Directions ▸ Print out the entries, word for word.

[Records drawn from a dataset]
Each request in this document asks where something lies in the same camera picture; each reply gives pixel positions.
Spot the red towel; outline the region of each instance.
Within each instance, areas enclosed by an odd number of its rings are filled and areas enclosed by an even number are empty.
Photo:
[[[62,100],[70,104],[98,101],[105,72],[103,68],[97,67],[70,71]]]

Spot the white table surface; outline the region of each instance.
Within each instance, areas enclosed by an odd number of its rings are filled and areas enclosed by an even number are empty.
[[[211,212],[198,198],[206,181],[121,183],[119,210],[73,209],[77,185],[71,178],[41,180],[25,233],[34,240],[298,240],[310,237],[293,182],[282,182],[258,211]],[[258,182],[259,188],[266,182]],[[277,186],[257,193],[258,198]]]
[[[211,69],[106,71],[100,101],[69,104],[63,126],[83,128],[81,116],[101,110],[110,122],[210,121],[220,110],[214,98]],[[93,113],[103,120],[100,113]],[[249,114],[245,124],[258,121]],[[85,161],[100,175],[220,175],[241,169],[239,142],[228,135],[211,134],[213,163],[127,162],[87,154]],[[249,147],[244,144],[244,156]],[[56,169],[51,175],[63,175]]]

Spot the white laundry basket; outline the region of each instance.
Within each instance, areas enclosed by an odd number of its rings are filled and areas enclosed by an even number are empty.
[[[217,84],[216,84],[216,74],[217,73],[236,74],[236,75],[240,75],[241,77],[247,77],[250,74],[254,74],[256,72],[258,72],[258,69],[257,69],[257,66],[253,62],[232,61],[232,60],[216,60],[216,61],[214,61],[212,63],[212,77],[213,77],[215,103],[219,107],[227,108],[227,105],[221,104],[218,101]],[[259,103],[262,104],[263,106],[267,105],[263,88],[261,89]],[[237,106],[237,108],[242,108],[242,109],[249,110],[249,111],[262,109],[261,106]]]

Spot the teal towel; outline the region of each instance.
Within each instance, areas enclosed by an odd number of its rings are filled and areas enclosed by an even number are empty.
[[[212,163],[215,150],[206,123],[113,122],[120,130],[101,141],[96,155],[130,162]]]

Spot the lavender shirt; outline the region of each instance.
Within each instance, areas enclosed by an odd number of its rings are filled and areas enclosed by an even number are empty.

Written answer ▸
Each request in this document asks where something lies in the same camera picture; each reply gives pixel positions.
Spot the red towel; outline the region of each instance.
Within each instance, areas enclosed by an odd number of its rings are filled and areas enclosed by an even number are empty.
Photo:
[[[62,100],[70,104],[98,101],[105,72],[103,68],[97,67],[70,71]]]

Spot the white table surface; outline the region of each instance.
Within each instance, areas enclosed by an odd number of its rings are filled and areas enclosed by an even number are empty.
[[[211,212],[198,198],[206,181],[121,183],[119,210],[73,209],[77,185],[71,178],[41,180],[25,233],[34,240],[298,240],[310,237],[293,182],[282,182],[258,211]],[[258,182],[259,188],[266,182]],[[277,186],[257,193],[258,198]]]
[[[211,69],[106,71],[100,101],[69,104],[63,126],[83,128],[81,116],[101,110],[110,122],[210,121],[220,110],[214,98]],[[93,113],[103,120],[100,113]],[[249,114],[245,124],[258,121]],[[85,161],[100,175],[220,175],[241,169],[239,142],[228,135],[211,134],[213,163],[127,162],[87,154]],[[249,147],[244,144],[244,156]],[[56,169],[51,175],[63,175]]]

Spot the white laundry basket; outline the region of each instance.
Within each instance, areas enclosed by an odd number of its rings are filled and areas enclosed by an even number are empty.
[[[217,84],[216,84],[216,74],[217,73],[236,74],[236,75],[240,75],[241,77],[247,77],[250,74],[254,74],[256,72],[258,72],[258,69],[257,69],[257,66],[253,62],[232,61],[232,60],[216,60],[216,61],[214,61],[212,63],[212,77],[213,77],[215,103],[219,107],[227,108],[227,105],[221,104],[218,101]],[[259,103],[262,104],[263,106],[267,105],[263,88],[261,89]],[[237,106],[237,108],[242,108],[242,109],[249,110],[249,111],[262,109],[261,106]]]

Spot the teal towel; outline the region of each instance.
Within each instance, areas enclosed by an odd number of its rings are filled and areas enclosed by an even number are empty.
[[[212,163],[215,150],[206,123],[113,122],[120,130],[101,141],[96,155],[130,162]]]

Spot the lavender shirt; outline the region of each instance.
Within each instance, areas enclosed by an odd number of its rings are filled and areas enclosed by an even number are empty.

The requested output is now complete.